Asymptomatic malaria parasitemia has been reported in areas with high malaria transmission. Asymptomatic malaria carriers may play a significant role as an infection reservoir. Malaria elimination program have also faced challenges due to these parasite carriers and they should be considered in malaria-control programs in endemic areas for successful transmission interruption. The aim of the current study was to determine the prevalence of asymptomatic Plasmodium falciparium and Plasmodium vivax malaria among school children in malaria endemic areas of Mirab Abaya District, Southern Ethiopia. A cross sectional study design was employed from December 2014 to February 2015. A total of 422 school children aged 6 to 15 years were recruited using simple random sampling for this study, and blood samples were collected from asymptomatic school children residing in Mirab Abaya district kebeles. Malaria parasitemia was examined by using light microscopy and rapid diagnostic test (RDT). Asymptomatic malaria carriage was evaluated with the socio-demographic characteristics of the study participants. The data were analyzed using SPSS version 20 software. In this study, the prevalence of asymptomatic Plasmodium carriage was 1.2 and 3.6% with light microscopy and RDT, respectively. The overall prevalence of asymptomatic Plasmodium carriage (P. falciparium and P.vivax) were 15 (3.6%) (95%CI: 1.8-5.5). Of all Plasmodium carriage, 11 (73.4%) school children had P. falciparium and 4 (26.6%) had P. vivax infections. The prevalence of asymptomatic Plasmodium carriage (both in P.falciparium and P.vivax) did not correlate with gender and age group of school children in this study. The study revealed that the prevalence of asymptomatic Plasmodium malaria carriage is low.
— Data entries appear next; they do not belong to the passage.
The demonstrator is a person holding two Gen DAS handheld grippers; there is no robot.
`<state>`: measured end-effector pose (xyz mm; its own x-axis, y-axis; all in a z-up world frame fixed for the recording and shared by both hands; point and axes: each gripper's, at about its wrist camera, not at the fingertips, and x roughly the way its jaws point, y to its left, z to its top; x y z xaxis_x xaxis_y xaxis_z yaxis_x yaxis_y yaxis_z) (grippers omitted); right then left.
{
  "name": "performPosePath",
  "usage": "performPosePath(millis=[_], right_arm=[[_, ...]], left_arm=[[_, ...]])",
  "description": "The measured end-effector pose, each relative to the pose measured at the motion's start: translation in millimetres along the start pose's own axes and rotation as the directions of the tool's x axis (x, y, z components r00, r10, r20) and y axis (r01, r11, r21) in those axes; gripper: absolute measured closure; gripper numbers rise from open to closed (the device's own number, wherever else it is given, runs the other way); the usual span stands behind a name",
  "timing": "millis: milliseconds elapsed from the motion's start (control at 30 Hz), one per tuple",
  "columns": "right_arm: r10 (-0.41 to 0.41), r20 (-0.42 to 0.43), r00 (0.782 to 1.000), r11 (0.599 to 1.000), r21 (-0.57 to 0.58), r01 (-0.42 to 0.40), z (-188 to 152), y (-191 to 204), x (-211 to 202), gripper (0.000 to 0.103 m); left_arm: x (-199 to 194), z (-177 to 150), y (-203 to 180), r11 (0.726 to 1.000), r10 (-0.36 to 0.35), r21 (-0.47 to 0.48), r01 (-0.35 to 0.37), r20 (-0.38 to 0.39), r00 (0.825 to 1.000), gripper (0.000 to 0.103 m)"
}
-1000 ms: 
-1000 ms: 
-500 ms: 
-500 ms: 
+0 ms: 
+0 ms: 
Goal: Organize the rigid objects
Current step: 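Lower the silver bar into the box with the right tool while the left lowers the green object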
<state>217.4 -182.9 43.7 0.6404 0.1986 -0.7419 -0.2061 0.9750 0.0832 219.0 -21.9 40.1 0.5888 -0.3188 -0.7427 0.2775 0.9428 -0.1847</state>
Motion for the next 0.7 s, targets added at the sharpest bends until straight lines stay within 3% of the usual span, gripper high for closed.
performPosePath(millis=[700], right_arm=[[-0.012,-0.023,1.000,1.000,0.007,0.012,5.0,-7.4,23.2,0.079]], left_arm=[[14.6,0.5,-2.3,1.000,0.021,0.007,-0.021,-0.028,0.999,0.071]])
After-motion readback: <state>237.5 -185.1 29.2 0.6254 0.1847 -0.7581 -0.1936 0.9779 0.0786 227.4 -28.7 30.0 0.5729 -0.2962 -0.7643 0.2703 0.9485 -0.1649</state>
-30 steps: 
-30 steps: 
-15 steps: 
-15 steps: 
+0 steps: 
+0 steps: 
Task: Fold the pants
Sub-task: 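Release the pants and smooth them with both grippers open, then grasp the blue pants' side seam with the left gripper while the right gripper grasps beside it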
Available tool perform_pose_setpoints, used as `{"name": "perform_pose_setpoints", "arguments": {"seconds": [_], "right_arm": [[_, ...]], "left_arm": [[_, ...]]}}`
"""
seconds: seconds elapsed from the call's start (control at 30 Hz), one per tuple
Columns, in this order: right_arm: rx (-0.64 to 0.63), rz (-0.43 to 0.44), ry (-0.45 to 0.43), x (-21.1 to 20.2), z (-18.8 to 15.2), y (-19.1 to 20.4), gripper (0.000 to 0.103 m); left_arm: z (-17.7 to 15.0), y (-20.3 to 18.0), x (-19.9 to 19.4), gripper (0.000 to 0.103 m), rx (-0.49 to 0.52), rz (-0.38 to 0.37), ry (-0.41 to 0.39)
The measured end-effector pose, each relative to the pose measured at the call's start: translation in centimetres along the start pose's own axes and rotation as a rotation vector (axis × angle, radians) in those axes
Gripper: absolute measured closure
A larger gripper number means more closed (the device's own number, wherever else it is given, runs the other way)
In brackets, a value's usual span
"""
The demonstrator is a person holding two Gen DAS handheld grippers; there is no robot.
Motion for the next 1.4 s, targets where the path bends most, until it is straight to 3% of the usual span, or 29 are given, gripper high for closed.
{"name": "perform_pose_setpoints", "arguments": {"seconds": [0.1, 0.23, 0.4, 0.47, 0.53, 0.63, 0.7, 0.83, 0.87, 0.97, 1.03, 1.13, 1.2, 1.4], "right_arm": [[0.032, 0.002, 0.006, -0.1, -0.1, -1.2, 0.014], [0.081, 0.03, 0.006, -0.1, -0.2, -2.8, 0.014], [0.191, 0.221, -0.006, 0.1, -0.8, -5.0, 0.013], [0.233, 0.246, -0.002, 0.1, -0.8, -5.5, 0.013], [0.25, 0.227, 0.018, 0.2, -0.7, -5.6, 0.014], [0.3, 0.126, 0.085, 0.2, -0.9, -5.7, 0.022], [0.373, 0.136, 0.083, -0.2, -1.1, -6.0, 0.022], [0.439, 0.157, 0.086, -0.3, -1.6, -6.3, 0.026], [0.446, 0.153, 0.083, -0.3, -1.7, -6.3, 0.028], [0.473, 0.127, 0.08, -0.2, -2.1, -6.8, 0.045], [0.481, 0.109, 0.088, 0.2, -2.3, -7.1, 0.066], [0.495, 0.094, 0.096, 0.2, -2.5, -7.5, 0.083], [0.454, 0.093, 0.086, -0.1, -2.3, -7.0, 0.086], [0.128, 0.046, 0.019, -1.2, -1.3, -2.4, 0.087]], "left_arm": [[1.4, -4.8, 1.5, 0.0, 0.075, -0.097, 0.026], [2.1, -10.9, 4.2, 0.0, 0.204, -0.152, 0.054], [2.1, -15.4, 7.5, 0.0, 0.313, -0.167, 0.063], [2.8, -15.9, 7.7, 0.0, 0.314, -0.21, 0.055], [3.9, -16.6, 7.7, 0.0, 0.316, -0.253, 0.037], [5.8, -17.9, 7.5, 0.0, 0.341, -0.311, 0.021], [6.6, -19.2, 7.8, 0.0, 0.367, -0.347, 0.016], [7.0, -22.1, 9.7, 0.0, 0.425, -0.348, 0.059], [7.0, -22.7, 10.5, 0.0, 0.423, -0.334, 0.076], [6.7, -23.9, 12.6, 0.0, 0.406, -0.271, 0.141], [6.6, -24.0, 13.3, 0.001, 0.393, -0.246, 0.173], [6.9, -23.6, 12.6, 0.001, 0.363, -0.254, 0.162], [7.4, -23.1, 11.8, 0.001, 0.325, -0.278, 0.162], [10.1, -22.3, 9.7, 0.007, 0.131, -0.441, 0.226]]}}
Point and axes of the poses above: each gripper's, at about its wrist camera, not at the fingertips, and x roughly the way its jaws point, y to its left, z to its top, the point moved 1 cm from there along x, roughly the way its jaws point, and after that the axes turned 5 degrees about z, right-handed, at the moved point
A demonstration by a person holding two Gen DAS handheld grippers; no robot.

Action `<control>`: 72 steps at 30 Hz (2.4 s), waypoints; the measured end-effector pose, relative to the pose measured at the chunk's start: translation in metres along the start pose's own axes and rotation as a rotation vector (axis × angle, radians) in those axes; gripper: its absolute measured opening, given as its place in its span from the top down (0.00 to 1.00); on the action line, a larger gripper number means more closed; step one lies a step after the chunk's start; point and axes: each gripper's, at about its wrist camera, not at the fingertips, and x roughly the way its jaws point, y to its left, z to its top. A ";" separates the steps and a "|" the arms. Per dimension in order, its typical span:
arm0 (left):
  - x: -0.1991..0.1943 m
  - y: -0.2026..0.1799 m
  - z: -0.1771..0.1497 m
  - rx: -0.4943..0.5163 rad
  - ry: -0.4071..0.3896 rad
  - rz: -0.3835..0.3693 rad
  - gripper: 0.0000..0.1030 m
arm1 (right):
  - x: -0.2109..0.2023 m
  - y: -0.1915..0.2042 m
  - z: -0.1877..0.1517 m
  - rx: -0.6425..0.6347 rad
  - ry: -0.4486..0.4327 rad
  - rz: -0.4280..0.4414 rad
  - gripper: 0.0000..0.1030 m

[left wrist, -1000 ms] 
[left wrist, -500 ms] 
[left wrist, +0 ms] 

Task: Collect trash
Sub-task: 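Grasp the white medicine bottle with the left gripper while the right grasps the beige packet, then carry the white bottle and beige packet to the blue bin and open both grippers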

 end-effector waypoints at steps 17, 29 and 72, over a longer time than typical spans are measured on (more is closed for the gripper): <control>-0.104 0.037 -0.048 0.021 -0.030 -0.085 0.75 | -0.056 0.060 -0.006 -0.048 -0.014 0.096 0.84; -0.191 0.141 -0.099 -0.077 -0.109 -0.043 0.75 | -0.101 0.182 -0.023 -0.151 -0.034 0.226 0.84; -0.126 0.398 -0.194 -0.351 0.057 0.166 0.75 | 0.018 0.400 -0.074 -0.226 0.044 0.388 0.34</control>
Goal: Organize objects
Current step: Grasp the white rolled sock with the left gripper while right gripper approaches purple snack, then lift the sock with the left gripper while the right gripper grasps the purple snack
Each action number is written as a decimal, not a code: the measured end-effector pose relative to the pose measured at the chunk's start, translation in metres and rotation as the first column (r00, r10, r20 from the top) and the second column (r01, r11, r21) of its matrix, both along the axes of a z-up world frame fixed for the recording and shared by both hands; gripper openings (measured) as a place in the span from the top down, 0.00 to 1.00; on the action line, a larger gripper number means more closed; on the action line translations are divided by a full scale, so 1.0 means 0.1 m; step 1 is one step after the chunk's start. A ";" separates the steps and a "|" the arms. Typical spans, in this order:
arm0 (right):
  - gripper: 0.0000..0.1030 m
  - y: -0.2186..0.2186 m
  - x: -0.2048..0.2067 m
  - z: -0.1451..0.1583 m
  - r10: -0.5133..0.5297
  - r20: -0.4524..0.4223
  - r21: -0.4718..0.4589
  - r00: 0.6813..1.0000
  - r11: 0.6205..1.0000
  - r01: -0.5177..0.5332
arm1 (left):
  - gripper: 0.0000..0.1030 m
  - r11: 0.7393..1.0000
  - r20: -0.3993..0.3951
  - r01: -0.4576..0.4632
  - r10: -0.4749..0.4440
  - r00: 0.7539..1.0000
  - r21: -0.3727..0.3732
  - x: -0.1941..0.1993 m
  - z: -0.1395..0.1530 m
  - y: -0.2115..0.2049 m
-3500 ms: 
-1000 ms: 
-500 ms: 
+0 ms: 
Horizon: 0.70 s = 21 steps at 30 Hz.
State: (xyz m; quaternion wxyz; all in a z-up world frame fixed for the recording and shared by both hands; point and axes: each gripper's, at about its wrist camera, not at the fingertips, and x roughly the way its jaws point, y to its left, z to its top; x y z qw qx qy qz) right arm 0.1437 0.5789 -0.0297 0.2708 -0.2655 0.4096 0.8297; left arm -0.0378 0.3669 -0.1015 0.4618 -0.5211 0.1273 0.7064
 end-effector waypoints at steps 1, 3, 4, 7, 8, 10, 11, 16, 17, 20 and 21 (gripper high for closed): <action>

The result also indicates the ability of RDT to detect more asymptomatic Plasmodium malaria than microscopy. Therefore, treatment of asymptomatic carriers is very important and persistent malaria prevention and control strategies should be enhanced to achieve the elimination program, in endemic malaria areas.

Key words: Asymptomatic malaria, light microscopy, rapid diagnostic test, Plasmodium falciparium, Plasmodium vivax.

Abbreviation

RDT, Rapid diagnostic  test; PCR, polymerase chain reaction; ITNs, insecticide treated nets; SNNPR, South Nation Nationalities People Region.